[Dataset entries]
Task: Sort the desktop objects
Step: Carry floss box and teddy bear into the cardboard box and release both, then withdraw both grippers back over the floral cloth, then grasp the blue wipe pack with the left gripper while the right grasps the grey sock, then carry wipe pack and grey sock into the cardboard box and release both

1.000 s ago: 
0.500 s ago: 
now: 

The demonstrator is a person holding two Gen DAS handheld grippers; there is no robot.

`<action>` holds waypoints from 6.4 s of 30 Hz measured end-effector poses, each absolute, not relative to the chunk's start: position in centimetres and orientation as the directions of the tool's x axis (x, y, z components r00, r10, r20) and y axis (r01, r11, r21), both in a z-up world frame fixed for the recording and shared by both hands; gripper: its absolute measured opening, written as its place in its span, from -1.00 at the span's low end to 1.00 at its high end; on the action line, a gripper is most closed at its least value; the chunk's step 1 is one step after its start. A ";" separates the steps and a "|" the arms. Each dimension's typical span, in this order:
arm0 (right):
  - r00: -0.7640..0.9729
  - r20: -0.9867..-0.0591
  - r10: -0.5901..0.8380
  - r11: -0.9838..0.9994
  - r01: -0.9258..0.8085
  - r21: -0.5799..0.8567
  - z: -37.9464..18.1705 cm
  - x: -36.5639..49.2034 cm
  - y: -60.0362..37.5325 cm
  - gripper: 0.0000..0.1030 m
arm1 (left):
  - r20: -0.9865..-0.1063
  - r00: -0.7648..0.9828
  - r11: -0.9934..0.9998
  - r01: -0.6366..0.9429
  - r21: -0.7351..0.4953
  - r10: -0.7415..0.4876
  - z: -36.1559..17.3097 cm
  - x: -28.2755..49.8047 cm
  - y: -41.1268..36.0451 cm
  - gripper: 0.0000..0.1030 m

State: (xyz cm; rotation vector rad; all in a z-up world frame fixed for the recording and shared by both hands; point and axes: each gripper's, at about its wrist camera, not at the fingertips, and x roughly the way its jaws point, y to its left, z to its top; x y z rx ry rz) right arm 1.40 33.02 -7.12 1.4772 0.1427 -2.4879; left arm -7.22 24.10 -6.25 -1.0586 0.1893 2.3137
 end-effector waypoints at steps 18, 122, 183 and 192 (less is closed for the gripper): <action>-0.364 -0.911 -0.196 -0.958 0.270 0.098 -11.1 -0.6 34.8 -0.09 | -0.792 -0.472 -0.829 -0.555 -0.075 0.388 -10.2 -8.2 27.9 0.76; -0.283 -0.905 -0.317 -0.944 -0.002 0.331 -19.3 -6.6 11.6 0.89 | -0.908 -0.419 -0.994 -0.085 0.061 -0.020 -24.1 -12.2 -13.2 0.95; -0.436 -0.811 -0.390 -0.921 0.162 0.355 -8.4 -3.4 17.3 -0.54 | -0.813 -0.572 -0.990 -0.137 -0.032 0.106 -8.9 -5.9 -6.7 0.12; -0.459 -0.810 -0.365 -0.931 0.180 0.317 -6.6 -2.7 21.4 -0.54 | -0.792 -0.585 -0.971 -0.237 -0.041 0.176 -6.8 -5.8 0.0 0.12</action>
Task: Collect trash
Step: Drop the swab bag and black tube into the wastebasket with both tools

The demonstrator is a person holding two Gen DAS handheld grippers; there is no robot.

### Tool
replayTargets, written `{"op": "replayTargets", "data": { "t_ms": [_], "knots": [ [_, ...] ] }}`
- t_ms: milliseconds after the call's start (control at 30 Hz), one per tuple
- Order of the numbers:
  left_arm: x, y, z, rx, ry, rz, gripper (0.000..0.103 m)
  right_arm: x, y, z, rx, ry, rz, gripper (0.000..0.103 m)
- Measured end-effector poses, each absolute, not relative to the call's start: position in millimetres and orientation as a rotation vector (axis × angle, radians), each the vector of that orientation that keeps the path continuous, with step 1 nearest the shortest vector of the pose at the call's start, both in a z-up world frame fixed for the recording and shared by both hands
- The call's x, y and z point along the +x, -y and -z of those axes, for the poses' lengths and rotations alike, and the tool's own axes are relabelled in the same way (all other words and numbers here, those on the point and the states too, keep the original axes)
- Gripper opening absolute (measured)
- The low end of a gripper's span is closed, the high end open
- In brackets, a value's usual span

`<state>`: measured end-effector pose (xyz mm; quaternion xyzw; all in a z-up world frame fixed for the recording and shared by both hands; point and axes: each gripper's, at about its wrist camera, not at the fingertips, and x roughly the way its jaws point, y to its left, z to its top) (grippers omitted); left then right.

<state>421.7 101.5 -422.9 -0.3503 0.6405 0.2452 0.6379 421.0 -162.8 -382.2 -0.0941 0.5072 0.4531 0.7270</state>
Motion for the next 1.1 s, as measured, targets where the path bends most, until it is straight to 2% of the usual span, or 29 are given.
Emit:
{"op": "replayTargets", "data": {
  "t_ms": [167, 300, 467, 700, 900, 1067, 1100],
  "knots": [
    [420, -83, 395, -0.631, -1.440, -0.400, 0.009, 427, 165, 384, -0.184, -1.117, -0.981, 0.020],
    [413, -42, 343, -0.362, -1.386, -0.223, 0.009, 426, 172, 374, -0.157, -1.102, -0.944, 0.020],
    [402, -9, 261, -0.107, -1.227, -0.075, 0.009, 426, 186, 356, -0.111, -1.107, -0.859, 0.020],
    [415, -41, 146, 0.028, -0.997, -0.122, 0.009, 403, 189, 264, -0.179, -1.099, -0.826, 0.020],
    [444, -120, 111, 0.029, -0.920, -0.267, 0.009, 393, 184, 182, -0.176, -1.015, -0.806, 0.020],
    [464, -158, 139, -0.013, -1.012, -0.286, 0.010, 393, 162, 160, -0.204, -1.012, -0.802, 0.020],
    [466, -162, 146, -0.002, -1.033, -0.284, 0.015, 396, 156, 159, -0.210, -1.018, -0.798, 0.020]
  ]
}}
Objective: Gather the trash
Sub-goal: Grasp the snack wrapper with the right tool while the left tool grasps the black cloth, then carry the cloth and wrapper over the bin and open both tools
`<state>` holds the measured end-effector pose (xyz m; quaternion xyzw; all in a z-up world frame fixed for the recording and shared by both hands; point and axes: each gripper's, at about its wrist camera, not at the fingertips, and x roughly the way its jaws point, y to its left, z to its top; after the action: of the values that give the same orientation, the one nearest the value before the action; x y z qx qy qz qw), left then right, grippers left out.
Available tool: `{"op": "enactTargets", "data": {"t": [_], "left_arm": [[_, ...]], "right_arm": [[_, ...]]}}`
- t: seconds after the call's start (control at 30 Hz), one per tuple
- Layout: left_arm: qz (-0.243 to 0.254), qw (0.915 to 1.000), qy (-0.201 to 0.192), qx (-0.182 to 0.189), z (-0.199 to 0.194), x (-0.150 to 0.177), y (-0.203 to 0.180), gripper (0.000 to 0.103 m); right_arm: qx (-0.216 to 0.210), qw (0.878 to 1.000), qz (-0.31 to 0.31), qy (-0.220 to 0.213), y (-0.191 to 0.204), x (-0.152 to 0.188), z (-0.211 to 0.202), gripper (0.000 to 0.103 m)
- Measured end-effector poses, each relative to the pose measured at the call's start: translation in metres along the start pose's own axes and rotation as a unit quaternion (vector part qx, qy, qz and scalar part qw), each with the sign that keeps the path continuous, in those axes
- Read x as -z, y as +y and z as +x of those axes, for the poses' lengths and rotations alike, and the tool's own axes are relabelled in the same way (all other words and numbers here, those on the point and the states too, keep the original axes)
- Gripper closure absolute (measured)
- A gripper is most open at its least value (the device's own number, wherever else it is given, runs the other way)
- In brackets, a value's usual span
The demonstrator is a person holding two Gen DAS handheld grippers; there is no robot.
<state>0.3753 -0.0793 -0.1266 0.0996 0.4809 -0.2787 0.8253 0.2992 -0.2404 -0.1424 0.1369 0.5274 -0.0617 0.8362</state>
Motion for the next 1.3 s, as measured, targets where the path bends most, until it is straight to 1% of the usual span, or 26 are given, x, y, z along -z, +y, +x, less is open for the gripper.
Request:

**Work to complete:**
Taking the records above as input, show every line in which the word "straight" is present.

**Solution to this problem:**
Motion for the next 1.1 s, as measured, targets where the path bends most, until it is straight to 2% of the usual span, or 29 are given.
Motion for the next 1.3 s, as measured, targets where the path bends most, until it is straight to 1% of the usual span, or 26 are given, x, y, z along -z, +y, +x, less is open for the gripper.

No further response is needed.